Dans un entretien exclusif avec Digital CMO, Joël Rubino, le CEO de la startup Apicube, explique comment le big data peut « donner un sens » aux paroles des clients, qui restent selon lui trop souvent « inécoutées » ou « stockées mais pas analysées ».
Pour rappel, Joël Rubino dirige une jeune entreprise (créée en 2012) qui compte aujourd’hui une dizaine de salariés, spécialisée dans le conseil dans les domaines du « big data » et du « social media analytics ». Pour mener ses études, Apicube utilise notamment la solution vedette d’IBM dans le domaine du big data : Watson. Ce n’est pas un hasard car Joël Rubino a passé auparavant 28 ans chez IBM, où il a successivement travaillé au centre d’études et de recherches d’IBM à Nice, à la direction mondiale des logiciels à New-York, au comité de direction d’IBM France en tant que directeur marketing, au siège d’IBM Europe à Madrid, comme vice-président du marketing Europe puis en tant que vice-président de la direction des ventes PME-PMI pour l’Europe, ou encore au comité de direction d’IBM France au poste de vice-président en charge de la transformation digitale et des relations avec les candidats à l’élection présidentielle.
A peine née, la startup Apicube fait parler d’elle en démontrant que les incidents qui ont marqué le sacre du Paris-Saint-Germain au championnat de France 2013 auraient pu être anticipés (et donc évités) si les réseaux sociaux avaient été mieux écoutés (voir l’article de l’époque ici).
Aujourd’hui, Apicube s’attaque à un autre volet du big data que les « données externes non structurées » : les données internes inexploitées. Il explique pourquoi.
- En quoi le big data apporte-t-il de nouvelles solutions aux services marketing ?
Joël Rubino : Le point essentiel est que le big data amène des arguments scientifiques dans un secteur où l’on se fiait tout d’abord aux intuitions. Par ailleurs, les directions des entreprises ne se satisfont pas de voir que la réputation de la marque sur réseaux sociaux progresse : il faut que les investissements se traduisent par une augmentation significative et rapide du chiffre d’affaires. Autrement dit, le big data apporte au marketing s’il va au-delà de l’analyse de la e-réputation.
- Pouvez-vous donner quelques exemples ?
Joël Rubino : Commençons par celui de La Poste. La baisse importante et continue du volume de lettres a logiquement conduit le groupe à s’interroger sur les nouvelles attentes des clients. En l’occurrence, nos études sur les réseaux sociaux ont mis en évidence la forte progression des échanges de colis entre particuliers. En fait, le principal sujet des envois était le téléphone portable. Or, La Poste ne proposait pas auparavant d’emballage adapté, ce qui n’est plus le cas aujourd’hui. Autre exemple : nous avons réalisé une étude pour le groupe des Galeries Lafayette à Rouen pour mieux identifier les habitudes d’achat des Rouennaises et des Rouennais. On pourrait également citer l’analyse que nous avons réalisée pour Valeo afin d’analyser les commentaires émis par les professionnels de l’automobile sur les problèmes liés aux embrayages. Enfin, Veolia a récemment présenté, au Salon des Maires de France, une analyse zone par zone du niveau de satisfaction des usagers sur des thèmes tels la qualité de l’eau, le transport ou la sécurité.

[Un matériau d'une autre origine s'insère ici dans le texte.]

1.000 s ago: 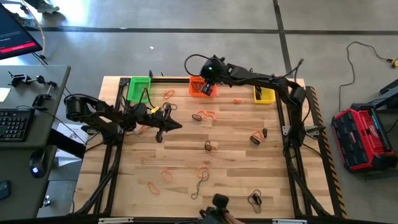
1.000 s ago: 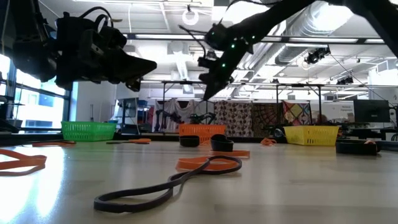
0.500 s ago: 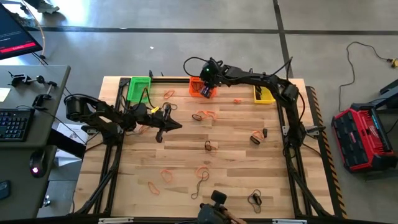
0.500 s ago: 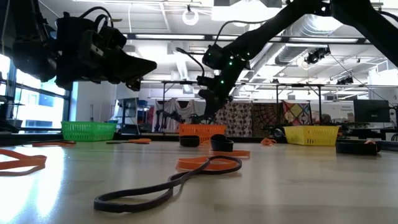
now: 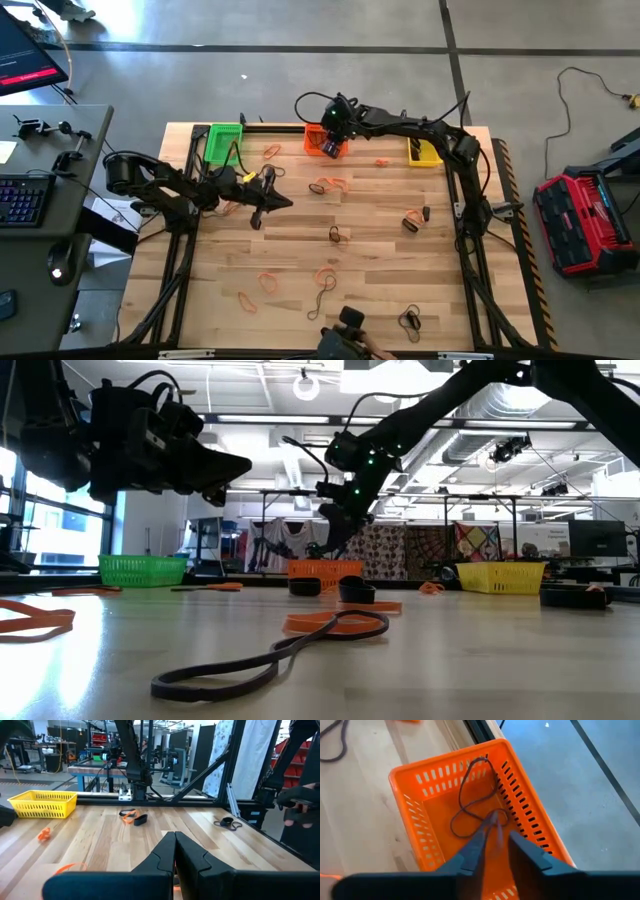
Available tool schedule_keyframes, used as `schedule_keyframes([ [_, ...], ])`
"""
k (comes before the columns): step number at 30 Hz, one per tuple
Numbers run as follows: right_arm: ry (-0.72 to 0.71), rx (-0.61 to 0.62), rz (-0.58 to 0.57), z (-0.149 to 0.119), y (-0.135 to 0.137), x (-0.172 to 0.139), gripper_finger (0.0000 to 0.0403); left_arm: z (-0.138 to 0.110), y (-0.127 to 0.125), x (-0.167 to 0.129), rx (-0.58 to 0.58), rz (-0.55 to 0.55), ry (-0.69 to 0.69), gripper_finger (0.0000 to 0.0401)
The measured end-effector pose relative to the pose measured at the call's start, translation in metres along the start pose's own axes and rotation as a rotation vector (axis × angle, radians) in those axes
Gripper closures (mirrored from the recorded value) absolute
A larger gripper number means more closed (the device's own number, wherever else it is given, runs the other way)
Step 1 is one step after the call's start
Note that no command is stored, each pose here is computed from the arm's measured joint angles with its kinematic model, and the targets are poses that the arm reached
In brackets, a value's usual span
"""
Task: Sort rubber bands into baskets
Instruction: Put the top right blue rubber band into the orange bin, then put the bottom left orange rubber band into the green bin
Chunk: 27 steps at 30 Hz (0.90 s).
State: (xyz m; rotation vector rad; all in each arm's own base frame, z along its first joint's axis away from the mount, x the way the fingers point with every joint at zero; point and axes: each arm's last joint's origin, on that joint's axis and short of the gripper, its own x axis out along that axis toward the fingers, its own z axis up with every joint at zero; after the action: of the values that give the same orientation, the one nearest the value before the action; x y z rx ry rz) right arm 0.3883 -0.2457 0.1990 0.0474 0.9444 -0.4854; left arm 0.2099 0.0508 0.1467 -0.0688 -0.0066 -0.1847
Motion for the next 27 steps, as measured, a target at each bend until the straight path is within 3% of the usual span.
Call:
schedule_keyframes([
  [4, -0.014, 0.035, -0.004, 0.002, 0.002, 0.0, 0.028, -0.002, 0.0, 0.0, -0.009, 0.002, 0.016, 0.0401],
  [8, -0.015, 0.045, 0.006, 0.003, 0.009, -0.002, 0.0271, -0.002, 0.0, 0.0, -0.012, 0.002, 0.022, 0.0401],
  [11, -0.034, 0.036, 0.002, 0.008, 0.013, -0.011, 0.0303, -0.002, 0.0, 0.0, -0.012, 0.002, 0.022, 0.0401],
  [16, -0.089, -0.018, 0.009, 0.017, 0.022, -0.026, 0.0392, -0.003, 0.0, 0.0, -0.013, 0.004, 0.024, 0.0401],
  [22, -0.187, -0.011, 0.018, 0.026, 0.034, -0.028, 0.0399, -0.003, 0.001, 0.0, -0.001, 0.005, 0.026, 0.0401],
  [27, -0.267, 0.004, 0.038, 0.012, 0.052, -0.021, 0.0401, -0.003, 0.001, 0.0, 0.0, 0.005, 0.027, 0.0401],
])
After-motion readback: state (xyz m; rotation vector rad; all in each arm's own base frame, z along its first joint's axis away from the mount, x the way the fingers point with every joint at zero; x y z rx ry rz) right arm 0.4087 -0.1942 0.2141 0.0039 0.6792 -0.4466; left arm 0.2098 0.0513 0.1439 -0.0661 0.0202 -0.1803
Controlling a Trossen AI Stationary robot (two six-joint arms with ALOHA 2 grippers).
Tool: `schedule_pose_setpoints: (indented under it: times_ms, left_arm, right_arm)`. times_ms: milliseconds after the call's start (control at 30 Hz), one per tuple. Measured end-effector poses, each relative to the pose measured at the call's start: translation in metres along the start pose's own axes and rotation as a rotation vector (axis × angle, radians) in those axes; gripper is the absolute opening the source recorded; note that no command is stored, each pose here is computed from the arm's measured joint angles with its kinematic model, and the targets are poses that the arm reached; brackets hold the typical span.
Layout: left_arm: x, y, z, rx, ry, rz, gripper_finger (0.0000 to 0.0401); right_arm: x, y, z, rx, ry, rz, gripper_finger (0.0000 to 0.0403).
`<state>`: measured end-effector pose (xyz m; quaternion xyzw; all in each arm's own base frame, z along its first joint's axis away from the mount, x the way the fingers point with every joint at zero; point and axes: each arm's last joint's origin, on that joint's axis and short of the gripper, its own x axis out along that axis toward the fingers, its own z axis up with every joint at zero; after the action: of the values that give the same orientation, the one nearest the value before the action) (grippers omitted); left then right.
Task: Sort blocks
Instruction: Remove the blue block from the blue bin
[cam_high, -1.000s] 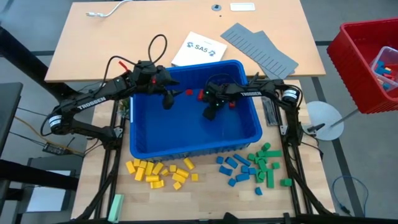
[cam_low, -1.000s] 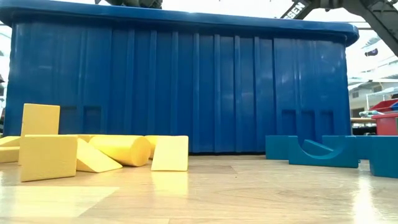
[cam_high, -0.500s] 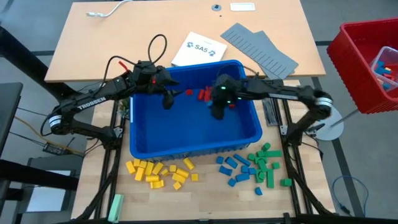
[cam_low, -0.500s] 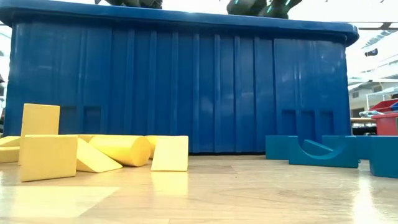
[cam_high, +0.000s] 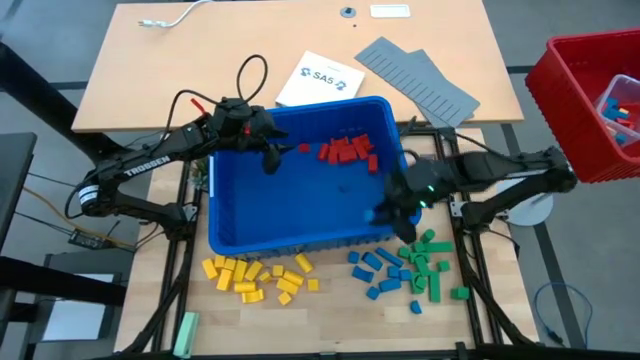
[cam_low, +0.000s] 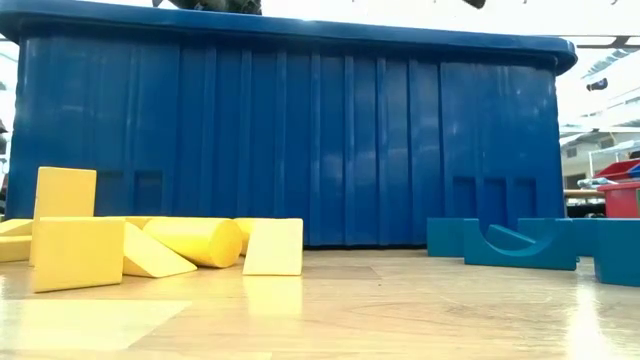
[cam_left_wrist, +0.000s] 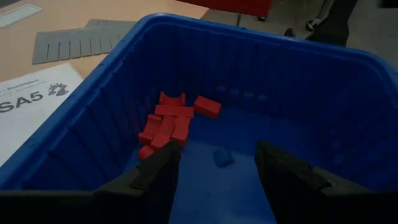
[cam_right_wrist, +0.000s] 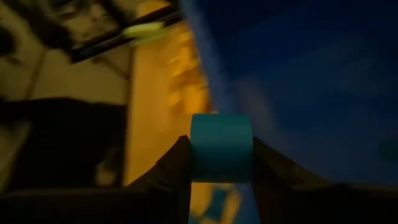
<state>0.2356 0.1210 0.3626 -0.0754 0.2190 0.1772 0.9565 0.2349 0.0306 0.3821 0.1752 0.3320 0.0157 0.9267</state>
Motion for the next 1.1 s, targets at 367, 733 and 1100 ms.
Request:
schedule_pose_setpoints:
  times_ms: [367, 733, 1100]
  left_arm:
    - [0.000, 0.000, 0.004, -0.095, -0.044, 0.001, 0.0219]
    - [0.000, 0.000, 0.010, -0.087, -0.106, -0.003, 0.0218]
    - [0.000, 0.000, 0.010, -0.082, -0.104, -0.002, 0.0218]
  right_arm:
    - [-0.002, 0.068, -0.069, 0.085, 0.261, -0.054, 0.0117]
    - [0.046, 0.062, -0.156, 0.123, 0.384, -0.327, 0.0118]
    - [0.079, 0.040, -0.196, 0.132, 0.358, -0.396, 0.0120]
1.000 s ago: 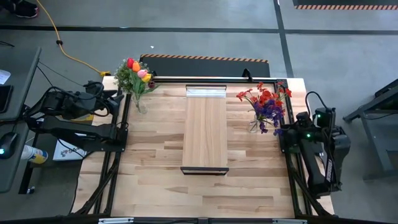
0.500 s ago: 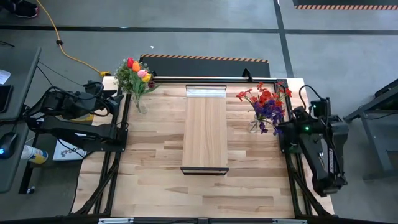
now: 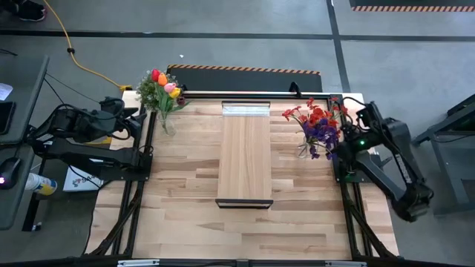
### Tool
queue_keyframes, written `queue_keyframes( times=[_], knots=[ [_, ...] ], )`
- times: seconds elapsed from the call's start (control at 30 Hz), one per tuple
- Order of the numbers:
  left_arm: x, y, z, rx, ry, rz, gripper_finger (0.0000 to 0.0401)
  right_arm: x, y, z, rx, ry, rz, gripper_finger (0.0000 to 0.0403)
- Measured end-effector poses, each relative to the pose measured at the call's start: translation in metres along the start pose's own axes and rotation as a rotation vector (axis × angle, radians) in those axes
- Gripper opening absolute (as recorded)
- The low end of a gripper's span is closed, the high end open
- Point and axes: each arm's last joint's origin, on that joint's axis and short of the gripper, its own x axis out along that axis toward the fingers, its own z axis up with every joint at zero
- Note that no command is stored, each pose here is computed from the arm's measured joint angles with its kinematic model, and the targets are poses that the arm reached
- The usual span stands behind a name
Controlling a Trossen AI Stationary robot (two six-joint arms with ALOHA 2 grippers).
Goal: Pick and place flowers into a vace then onto a shelf
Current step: Put the right transparent flower vase on the shelf
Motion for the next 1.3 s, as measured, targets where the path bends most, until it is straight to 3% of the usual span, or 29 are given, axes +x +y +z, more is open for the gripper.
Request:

- Le big data n’aboutit-il pas à une nouvelle forme de surveillance des citoyens ?
Joël Rubino : Notre but n’est pas de surveiller mais de donner du sens à des prises de parole qui restent diffuses, confuses, voire inexploitées. Concrètement, les clients sont peu entendus et notre vocation est d’être l’un de leurs porte-paroles.
- Quelle est la prochaine étape pour le big data, selon Apicube ?
Joël Rubino : Nous travaillons actuellement sur les données internes inexploitées, c’est-à-dire environ 99% des données stockées par les entreprises. Jusqu’à présent, nous avons principalement travaillé sur les « données externes non structurées », autrement dit sur l’analyse des échanges entre les personnes sur Internet, et nous avons fait nos preuves dans ce domaine. Pour nous, l’enjeu actuel consiste à traiter aussi efficacement les données collectées par les entreprises, ce qui implique que les différents services les partagent et ne fonctionnent plus en silos.
- Les directions informatiques ont-elles encore une place dans contexte ?
Joël Rubino : Caricaturer les organisations est une perte de temps. En fonction des entreprises, nos interlocuteurs peuvent être les directions générales, les comités exécutifs, les directions du marketing, des ressources humaines, des systèmes d’information… Les services qui ont longtemps été considérés comme des centres de coûts ont à cœur de démontrer qu’ils peuvent générer de la valeur. Au-delà, ils sont actuellement challengés par la fonction de Chief Digital Officer, que l’on voit apparaître dans un nombre croissant d’entreprises.